This project at its core is a System Programming example, demonstrating the use of shared memory, semaphores, signal handling and pthreads in c. It consist of an "ImageWriter" program and a "PixelGenerator" program. The "PixelGenerator" continuously calculates images of the mandelbrot set and writes them into a shared memory segment. The "ImageWriter" program reads the image out of the shared memory segment and stores the image in a P6 ppm file.
The shared memory segment can hold one image at a time. The "PixelGenerator" and "ImageWriter" are synchronized by semaphores to avoid simultaneous access of the shared memory segment.
The "PixelGenerator" generates an image of the mandelbrot set an alters start parameters each time a new images is calculated to zoom into a section of the mandelbrot set.
The computation of the mandelbrot set can be done by multiple threads. The number of threads to process the image, as well as the width and height of the image can be changed. Depending on the number of threads the computation of one image is split on several threads. For example: If the number of threads is set to 4, every thread generates a quarter of the image. If image width is set to 800- and image height to 600 pixels, thread number one will calculated image row 0 to 149, thread number two will process line 150 to 299, thread three 300 - 449 and thread four row 450 to 599.

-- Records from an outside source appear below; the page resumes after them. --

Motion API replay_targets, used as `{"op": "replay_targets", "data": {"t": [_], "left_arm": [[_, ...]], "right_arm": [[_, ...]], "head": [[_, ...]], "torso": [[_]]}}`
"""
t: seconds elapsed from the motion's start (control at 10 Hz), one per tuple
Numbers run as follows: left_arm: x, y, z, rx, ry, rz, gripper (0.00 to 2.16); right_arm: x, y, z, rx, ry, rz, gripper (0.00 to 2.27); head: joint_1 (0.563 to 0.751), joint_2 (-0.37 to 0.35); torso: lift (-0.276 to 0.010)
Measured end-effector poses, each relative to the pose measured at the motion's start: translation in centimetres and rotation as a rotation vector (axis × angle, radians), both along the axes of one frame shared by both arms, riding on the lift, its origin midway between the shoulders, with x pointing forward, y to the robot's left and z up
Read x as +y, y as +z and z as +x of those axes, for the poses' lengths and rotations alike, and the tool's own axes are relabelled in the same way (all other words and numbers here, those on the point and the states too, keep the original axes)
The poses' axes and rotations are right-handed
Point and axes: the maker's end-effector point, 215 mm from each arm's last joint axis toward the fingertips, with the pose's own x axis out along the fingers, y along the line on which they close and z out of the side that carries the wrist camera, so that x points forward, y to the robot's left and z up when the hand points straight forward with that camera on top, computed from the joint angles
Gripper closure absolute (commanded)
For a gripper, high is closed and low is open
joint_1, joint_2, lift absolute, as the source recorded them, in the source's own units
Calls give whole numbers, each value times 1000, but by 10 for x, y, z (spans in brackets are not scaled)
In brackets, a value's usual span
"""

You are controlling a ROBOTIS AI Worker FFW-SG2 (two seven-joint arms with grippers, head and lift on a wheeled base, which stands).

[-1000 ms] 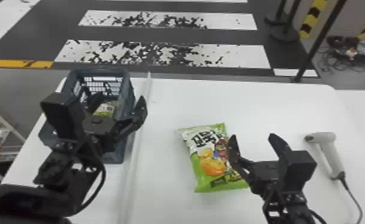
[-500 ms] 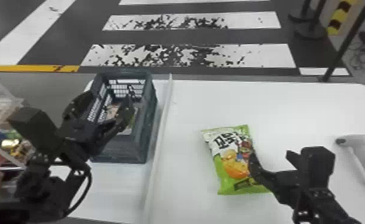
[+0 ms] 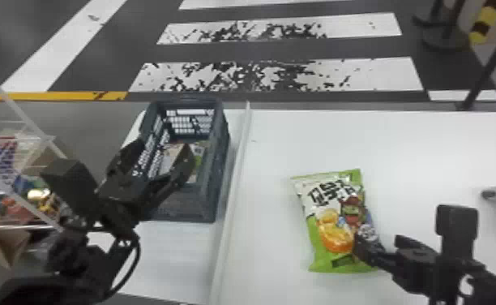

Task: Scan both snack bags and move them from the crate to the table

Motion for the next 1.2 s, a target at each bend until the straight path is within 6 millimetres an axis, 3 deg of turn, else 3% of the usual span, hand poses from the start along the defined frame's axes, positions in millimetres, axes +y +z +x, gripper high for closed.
{"op": "replay_targets", "data": {"t": [0.1,0.2,0.3,0.5,0.8,1.0,1.2], "left_arm": [[0,-2,0,2,0,-3,83],[1,-3,1,5,1,-5,83],[1,-5,1,8,2,-8,83],[2,-9,2,14,4,-14,87],[5,-12,2,19,8,-24,93],[6,-12,2,19,9,-29,93],[8,-11,2,18,12,-31,93]], "right_arm": [[2,-8,-5,45,8,43,707],[3,-13,-8,78,19,71,1656],[0,-18,-11,106,21,80,2250],[-5,-11,-6,90,4,86,2253],[-12,42,15,-42,-4,81,2250],[-39,84,44,-160,-32,-62,2250],[-83,122,72,-280,-54,-426,2250]], "head": [[695,182],[695,185],[695,186],[695,177],[695,167],[695,140],[695,75]], "torso": [[-88],[-88],[-88],[-88],[-88],[-88],[-88]]}}
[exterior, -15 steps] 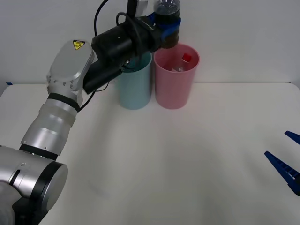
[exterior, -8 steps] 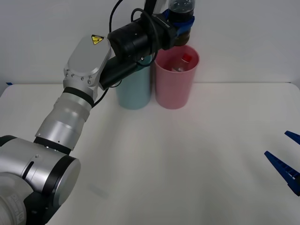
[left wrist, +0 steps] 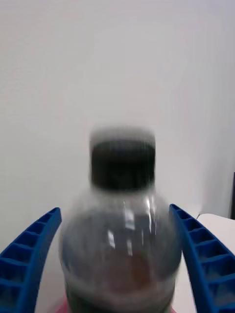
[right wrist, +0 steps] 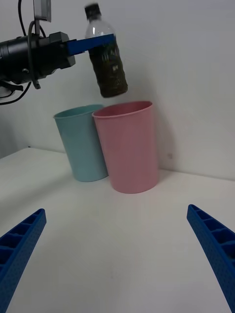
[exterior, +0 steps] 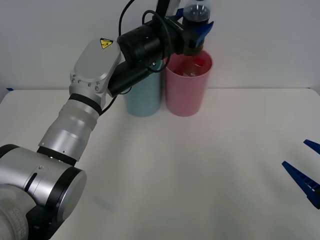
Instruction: Grasp the object on the table and drop it into the matching bin: aluminum can to the light blue bin, PET bottle to the pink bin.
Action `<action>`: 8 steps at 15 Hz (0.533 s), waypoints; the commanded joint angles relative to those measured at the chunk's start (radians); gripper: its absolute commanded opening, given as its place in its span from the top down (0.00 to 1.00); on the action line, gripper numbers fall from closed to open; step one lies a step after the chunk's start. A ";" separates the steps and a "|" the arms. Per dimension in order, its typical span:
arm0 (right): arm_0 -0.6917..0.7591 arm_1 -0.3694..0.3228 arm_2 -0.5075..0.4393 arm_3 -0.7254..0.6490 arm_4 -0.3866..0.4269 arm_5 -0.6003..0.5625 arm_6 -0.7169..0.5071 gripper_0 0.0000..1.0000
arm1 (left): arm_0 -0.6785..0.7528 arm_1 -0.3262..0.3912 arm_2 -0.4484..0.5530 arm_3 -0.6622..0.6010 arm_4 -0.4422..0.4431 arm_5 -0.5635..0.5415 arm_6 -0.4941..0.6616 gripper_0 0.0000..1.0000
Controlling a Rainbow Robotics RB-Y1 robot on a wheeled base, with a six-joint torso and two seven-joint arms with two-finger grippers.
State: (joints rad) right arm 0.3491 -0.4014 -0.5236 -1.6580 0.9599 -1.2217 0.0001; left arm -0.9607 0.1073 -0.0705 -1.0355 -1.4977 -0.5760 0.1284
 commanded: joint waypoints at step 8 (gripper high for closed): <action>0.000 0.000 0.000 0.000 0.000 0.000 0.000 0.00 | 0.028 0.103 -0.077 -0.009 0.175 -0.030 -0.006 0.00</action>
State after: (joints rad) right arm 0.3491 -0.4014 -0.5236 -1.6580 0.9599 -1.2217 -0.0001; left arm -0.9371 0.1912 -0.1317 -1.0410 -1.3518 -0.6030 0.1240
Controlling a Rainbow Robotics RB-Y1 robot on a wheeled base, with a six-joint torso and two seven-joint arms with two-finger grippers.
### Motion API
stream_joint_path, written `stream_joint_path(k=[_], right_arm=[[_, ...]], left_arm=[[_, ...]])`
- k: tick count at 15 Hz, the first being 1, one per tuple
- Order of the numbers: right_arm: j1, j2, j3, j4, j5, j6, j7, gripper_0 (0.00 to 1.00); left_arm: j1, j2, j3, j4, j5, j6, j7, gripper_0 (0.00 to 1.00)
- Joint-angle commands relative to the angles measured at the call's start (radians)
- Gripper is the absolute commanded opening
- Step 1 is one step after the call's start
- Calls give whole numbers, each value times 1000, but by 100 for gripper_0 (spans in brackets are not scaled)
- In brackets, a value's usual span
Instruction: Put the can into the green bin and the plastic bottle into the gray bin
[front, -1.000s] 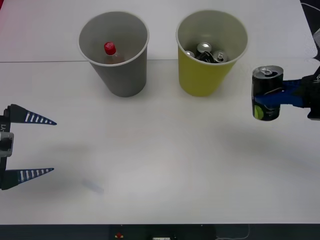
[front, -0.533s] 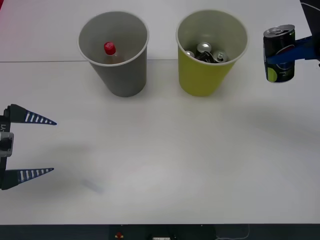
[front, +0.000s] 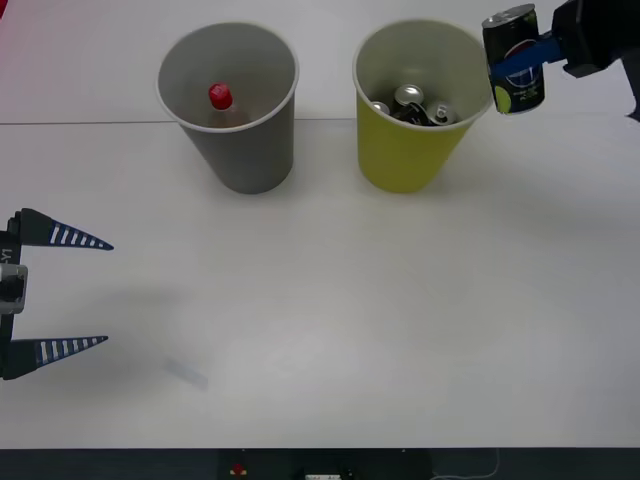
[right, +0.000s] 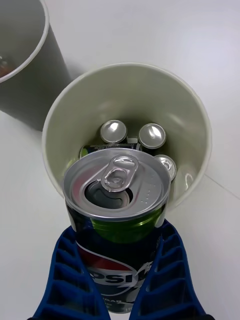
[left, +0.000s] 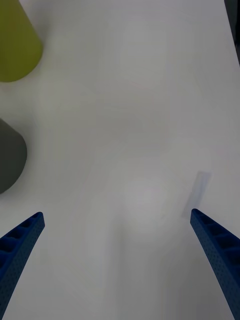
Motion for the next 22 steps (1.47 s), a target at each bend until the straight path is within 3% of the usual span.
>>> stream_joint_path(k=[1, 6, 9, 10, 12, 13, 18, 22], right_arm=[[-107, 70, 67, 114, 90, 0, 0, 0], [-265, 196, 149, 312, 228, 3, 13, 0], [-292, 223, 167, 348, 248, 31, 18, 0], [-292, 223, 167, 346, 248, 32, 20, 6], [-292, 222, 167, 346, 242, 37, 44, 76], [-292, 219, 167, 348, 236, 43, 46, 100], [-292, 191, 167, 346, 204, 54, 95, 100], [-266, 123, 136, 323, 63, 52, 175, 100]], left_arm=[[0, 0, 0, 0, 0, 0, 0, 100], [0, 0, 0, 0, 0, 0, 0, 100], [0, 0, 0, 0, 0, 0, 0, 100], [0, 0, 0, 0, 0, 0, 0, 100], [0, 0, 0, 0, 0, 0, 0, 100], [0, 0, 0, 0, 0, 0, 0, 100], [0, 0, 0, 0, 0, 0, 0, 100], [0, 0, 0, 0, 0, 0, 0, 100]])
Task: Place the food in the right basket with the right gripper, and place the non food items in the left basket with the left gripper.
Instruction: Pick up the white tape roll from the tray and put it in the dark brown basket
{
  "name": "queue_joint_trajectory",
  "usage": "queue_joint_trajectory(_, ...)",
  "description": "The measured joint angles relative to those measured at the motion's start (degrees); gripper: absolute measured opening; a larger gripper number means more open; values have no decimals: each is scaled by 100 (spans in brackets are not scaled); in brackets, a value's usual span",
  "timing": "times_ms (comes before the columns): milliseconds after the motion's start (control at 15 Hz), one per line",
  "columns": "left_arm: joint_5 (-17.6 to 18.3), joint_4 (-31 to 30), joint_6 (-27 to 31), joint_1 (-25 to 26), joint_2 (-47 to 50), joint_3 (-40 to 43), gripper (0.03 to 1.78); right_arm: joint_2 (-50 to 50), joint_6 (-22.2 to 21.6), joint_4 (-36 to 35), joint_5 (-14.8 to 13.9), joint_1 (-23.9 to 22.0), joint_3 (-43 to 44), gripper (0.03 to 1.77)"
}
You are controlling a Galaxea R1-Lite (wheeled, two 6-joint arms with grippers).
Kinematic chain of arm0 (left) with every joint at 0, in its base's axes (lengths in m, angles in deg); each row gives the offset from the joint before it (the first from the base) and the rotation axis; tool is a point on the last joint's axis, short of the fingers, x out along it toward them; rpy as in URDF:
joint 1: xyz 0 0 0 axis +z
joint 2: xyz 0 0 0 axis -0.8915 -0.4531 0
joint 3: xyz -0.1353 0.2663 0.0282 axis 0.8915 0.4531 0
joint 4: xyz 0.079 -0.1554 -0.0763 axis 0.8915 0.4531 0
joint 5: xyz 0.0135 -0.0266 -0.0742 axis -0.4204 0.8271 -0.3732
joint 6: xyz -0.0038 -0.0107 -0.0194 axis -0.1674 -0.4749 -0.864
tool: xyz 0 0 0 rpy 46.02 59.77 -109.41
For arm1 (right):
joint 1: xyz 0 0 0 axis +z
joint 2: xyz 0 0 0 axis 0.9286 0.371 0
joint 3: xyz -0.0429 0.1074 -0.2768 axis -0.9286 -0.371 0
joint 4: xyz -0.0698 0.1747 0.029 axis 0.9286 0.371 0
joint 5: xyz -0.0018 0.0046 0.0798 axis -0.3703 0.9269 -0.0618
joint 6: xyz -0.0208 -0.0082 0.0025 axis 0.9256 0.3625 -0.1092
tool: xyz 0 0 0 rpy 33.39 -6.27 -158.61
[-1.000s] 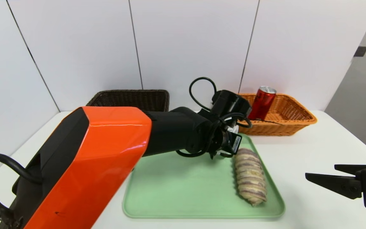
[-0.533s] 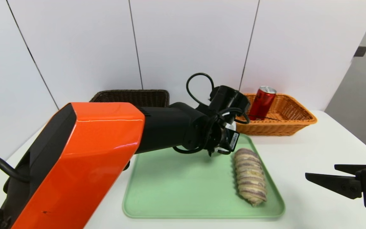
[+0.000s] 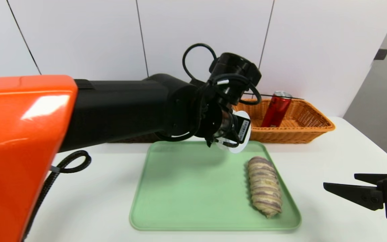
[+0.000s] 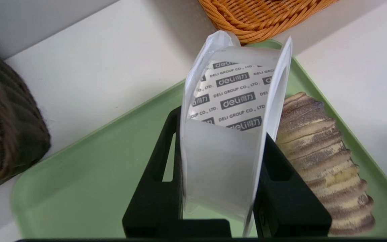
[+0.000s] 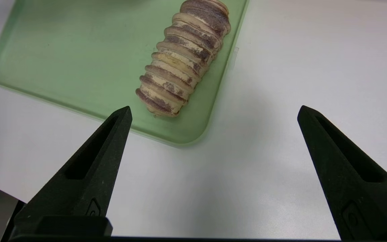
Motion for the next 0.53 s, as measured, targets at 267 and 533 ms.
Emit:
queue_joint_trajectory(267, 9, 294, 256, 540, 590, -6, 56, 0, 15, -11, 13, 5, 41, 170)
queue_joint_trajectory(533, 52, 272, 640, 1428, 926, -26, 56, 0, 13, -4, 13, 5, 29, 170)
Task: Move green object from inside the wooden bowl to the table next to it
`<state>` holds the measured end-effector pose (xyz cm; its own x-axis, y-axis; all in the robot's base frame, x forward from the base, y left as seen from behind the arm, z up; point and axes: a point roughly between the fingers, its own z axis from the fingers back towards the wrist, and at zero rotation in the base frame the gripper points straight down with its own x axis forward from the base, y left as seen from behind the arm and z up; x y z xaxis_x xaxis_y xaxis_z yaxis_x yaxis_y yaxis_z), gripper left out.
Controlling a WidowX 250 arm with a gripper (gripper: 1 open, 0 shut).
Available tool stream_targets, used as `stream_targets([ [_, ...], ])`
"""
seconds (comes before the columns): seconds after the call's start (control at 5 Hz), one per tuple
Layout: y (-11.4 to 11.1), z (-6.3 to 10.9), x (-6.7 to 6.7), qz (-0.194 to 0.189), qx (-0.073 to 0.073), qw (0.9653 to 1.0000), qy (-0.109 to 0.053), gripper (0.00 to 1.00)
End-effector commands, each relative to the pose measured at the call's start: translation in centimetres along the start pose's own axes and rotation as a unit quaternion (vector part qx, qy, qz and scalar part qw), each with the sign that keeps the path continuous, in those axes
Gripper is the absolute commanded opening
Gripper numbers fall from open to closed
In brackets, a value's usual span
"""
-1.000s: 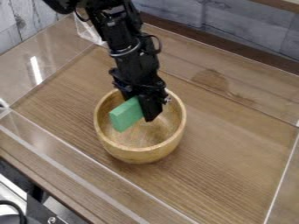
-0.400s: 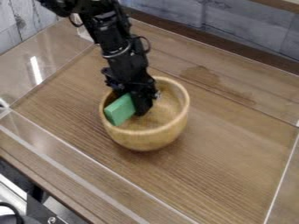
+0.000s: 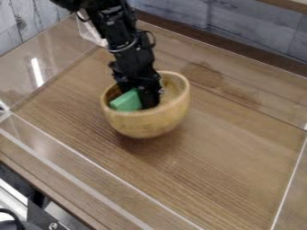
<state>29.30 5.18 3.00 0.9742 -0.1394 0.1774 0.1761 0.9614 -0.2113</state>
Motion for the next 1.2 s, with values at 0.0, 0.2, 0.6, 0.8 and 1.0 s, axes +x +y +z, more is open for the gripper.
stream_targets([
  [0.0,0.2,0.4,0.0,0.023,0.007,0.9996,-0.013,1.0],
  [0.2,0.8,0.2,-0.2,0.051,0.011,0.9985,-0.019,0.0],
  [0.6,1.6,0.2,-2.0,0.045,0.009,0.9989,-0.012,0.0],
  [0.8,0.9,-0.1,-2.2,0.023,0.002,0.9997,-0.002,0.0],
  [1.0,-0.1,-0.1,-2.3,0.003,-0.007,0.9999,0.007,0.0],
])
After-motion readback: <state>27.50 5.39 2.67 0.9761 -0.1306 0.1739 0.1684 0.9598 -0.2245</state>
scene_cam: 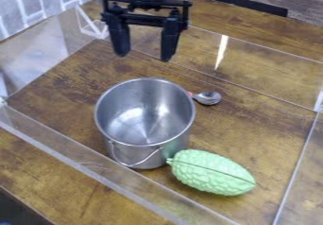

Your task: Move the orange spoon to the left

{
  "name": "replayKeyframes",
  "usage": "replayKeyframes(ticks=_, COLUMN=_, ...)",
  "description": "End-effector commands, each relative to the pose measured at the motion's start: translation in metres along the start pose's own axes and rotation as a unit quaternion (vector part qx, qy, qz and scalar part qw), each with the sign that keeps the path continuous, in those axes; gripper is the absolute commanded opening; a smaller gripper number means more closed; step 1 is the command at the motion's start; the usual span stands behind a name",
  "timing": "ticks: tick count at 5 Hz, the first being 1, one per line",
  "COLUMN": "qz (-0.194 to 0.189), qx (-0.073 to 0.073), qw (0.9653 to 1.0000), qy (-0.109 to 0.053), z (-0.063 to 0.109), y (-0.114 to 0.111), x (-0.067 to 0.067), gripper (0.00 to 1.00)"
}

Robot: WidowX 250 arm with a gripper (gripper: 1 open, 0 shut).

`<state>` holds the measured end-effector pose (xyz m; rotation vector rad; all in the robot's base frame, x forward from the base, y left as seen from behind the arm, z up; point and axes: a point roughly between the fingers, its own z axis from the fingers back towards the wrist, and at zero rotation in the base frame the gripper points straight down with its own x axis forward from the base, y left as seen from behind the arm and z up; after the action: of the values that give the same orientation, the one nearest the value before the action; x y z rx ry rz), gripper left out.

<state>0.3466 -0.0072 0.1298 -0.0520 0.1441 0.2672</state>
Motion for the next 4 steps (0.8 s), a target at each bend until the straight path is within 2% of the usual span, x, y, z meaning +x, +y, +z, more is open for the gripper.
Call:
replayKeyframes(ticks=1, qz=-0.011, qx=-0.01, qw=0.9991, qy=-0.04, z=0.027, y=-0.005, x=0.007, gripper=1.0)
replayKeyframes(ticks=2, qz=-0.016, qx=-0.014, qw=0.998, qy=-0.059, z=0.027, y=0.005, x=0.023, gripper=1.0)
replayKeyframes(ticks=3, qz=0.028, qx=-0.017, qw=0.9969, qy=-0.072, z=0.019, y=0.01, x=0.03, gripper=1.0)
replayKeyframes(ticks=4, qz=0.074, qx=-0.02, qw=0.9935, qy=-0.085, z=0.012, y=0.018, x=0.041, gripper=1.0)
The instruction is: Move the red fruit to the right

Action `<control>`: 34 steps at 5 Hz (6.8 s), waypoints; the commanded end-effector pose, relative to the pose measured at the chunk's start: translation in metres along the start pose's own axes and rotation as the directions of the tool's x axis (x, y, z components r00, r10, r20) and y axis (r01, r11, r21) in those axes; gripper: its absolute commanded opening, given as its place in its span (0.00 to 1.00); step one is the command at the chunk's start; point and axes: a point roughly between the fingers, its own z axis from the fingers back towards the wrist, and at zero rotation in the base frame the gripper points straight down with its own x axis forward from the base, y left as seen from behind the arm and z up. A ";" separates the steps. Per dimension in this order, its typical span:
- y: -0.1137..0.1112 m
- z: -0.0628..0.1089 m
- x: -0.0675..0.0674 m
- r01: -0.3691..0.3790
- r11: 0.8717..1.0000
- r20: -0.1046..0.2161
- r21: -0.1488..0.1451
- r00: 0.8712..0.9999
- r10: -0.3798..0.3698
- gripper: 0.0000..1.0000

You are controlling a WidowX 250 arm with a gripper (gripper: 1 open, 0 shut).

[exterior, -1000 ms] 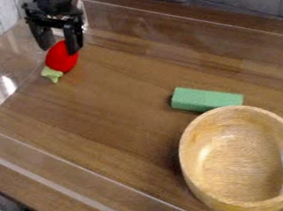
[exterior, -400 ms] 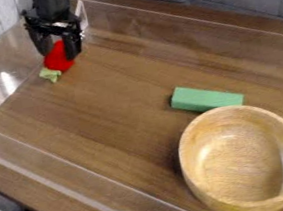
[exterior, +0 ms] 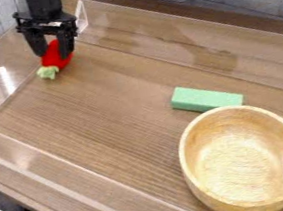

This project has been extended to use the OpenMP library or the OpenCL framework to calculate the image in parallel instead of using pthreads. Using OpenMP the number of threads is set automatically depending on the number of threads supported by the CPU. The processing of the image will be divided on the the available threads automatically. Using OpenCL it can be specified if the calculation of the image should be done by the CPU or the GPU.
The processing of the image with use of phtreads or the OpenMP library happens concurrently, without context switching, if the CPU has enough cores to execute all of the specified threads at the same time. Until now each thread can only calculate on pixel at a time. Making use of SIMD "Single Instruction Multiple Data" Intrinsics however, each thread can process multiple pixels at the same time. The calculation of the mandelbrot set is done by applying mathematical operations on each pixel over and over again. Interim results are stored in 64-Bit double variables. Using SIMD Intrinsics for SSE it is possible to load up 128-Bit wide registers with two 64-Bit double variables. This makes it possible to operate on two variables - two pixels - at once, by performing calculations on the 128-Bit register, instead of having to apply the same operations successively on each variable - each pixel. Using SIMD Intrinsics for AVX utilizing 256-Bit registers is possible. So processing four 64-Bit variables at once can be realized.
Note
|
All of the above mentioned methods of parallelization are implemented solely to calculated pixels of one image in parallel and not to generate several images at once. |
1.1
Note
|
After having been introduced to pthreads, OpenMP, OpenCL, SIMD this has been a first attempt of implementing them to improve the performance of the image generation. The implementation is mostly try and error and for that matter should not be viewed as the right way to do so. |
Version 1.1 Split OpenCL setup (creating context, building program, kernel) and execution of the kernel (calculating the mandelbrot set, generating the image) into separate functions (setup_OpenCL() and generate_image()) to avoid rebuilding the same OpenCL kernel after every image calculation and wasting CPU time.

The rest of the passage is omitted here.